Recently, John Altidor a PhD student from the University of Massachusetts has been visting UIowa. His research as of right now is concerned with subtyping. While his work can be applied to a wide range of programming languages he and his advisor have been applying their work to Java. Lately, he and I have been talking a lot about his work on subtyping. As I said, he has been applying his work to Java, and one thing I find interesting is thinking about how much of OO can be done in a dependent type theory. His work sparked me to read a few papers on subtyping. One such paper is “An extension of system F with subtyping” by L. Cardelli et al. In this paper the authors claim something I was not aware of. They state that church-encoded pairs in system F do not correspond to actual categorical constructs. Now this is not saying that they are unsound, but it is saying that they are not products. It is important to note that this claim is with respect to \(\beta\eta\)-equality. I am not sure, but it may be possible to show that church-encoded pairs can be identified with products using some other notation of equality. The authors claim this is well-known and do not give the details. Curiosity has lead me to filling in the details myself.

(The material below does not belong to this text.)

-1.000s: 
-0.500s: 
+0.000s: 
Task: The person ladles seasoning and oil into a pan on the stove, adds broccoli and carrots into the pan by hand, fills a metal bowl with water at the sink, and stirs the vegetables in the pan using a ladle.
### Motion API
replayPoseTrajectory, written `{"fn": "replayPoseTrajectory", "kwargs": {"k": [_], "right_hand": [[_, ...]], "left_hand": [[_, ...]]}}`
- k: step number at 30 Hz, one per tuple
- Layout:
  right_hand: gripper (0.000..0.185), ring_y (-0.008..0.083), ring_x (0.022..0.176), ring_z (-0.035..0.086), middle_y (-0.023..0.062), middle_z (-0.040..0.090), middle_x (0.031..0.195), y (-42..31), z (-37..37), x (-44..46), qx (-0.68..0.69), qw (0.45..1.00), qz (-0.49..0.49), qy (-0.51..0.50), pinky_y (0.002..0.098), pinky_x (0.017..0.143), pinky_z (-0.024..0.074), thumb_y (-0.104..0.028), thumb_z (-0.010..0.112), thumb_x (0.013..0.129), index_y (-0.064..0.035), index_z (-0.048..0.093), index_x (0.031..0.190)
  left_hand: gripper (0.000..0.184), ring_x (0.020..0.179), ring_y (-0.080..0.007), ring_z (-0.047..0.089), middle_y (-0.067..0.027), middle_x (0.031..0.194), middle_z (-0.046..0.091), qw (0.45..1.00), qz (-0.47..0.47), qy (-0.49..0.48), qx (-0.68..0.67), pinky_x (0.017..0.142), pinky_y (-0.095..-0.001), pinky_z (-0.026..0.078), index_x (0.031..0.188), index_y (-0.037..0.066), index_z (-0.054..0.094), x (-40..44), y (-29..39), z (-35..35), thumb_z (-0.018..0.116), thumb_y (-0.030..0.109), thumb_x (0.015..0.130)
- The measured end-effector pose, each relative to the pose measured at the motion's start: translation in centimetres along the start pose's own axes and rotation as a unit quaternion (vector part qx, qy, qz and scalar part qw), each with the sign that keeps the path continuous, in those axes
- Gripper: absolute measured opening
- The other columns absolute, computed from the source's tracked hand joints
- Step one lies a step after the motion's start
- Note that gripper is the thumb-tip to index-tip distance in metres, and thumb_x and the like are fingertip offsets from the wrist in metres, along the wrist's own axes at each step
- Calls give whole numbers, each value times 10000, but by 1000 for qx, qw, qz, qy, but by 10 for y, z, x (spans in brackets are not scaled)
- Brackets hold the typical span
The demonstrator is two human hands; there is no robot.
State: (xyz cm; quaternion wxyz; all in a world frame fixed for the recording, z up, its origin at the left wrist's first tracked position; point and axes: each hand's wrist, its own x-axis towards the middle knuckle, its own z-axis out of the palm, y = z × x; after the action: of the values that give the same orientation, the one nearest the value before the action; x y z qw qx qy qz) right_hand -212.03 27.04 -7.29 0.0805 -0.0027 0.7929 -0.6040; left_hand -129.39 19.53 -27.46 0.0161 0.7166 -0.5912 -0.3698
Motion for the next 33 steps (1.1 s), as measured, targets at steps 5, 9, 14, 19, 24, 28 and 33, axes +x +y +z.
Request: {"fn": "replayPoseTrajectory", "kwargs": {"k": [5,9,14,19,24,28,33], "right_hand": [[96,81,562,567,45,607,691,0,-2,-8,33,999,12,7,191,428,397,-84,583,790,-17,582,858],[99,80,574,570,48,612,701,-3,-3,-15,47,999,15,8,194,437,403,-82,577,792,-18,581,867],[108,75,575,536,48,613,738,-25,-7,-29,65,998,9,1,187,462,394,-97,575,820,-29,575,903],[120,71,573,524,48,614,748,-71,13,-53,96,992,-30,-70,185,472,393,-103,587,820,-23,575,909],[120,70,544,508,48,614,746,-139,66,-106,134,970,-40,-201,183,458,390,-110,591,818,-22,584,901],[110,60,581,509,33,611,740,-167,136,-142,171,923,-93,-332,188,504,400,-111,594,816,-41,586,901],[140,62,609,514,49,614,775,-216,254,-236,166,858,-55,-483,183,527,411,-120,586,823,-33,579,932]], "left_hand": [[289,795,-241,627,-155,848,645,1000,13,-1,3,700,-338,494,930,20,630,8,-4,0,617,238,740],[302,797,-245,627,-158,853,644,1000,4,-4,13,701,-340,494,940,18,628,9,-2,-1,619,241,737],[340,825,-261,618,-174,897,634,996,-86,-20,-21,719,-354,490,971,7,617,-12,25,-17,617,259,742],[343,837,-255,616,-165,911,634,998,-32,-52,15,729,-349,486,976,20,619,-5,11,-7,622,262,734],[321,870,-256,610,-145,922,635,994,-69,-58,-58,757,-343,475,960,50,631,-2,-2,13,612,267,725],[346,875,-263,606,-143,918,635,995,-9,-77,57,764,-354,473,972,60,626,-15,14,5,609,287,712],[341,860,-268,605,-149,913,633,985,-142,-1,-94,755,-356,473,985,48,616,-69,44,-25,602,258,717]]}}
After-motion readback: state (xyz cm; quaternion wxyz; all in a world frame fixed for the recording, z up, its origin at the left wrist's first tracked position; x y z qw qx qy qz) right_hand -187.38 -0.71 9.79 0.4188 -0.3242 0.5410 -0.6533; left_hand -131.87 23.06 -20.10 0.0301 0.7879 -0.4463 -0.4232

I plan to present the details of this claim in a three part post. First, I will set the stage by defining system F with \(\beta\eta\)-equality and church-encoded pairs. In the second post I will present all the categorical notions we will need on the journey. Finally, in the third post I will present the main results. The entirety of this series will be presented and formalized in Coq. I assume the reader is familier with Coq and the locally nameless binding representation. However, for the uninitiated I give plenty of references.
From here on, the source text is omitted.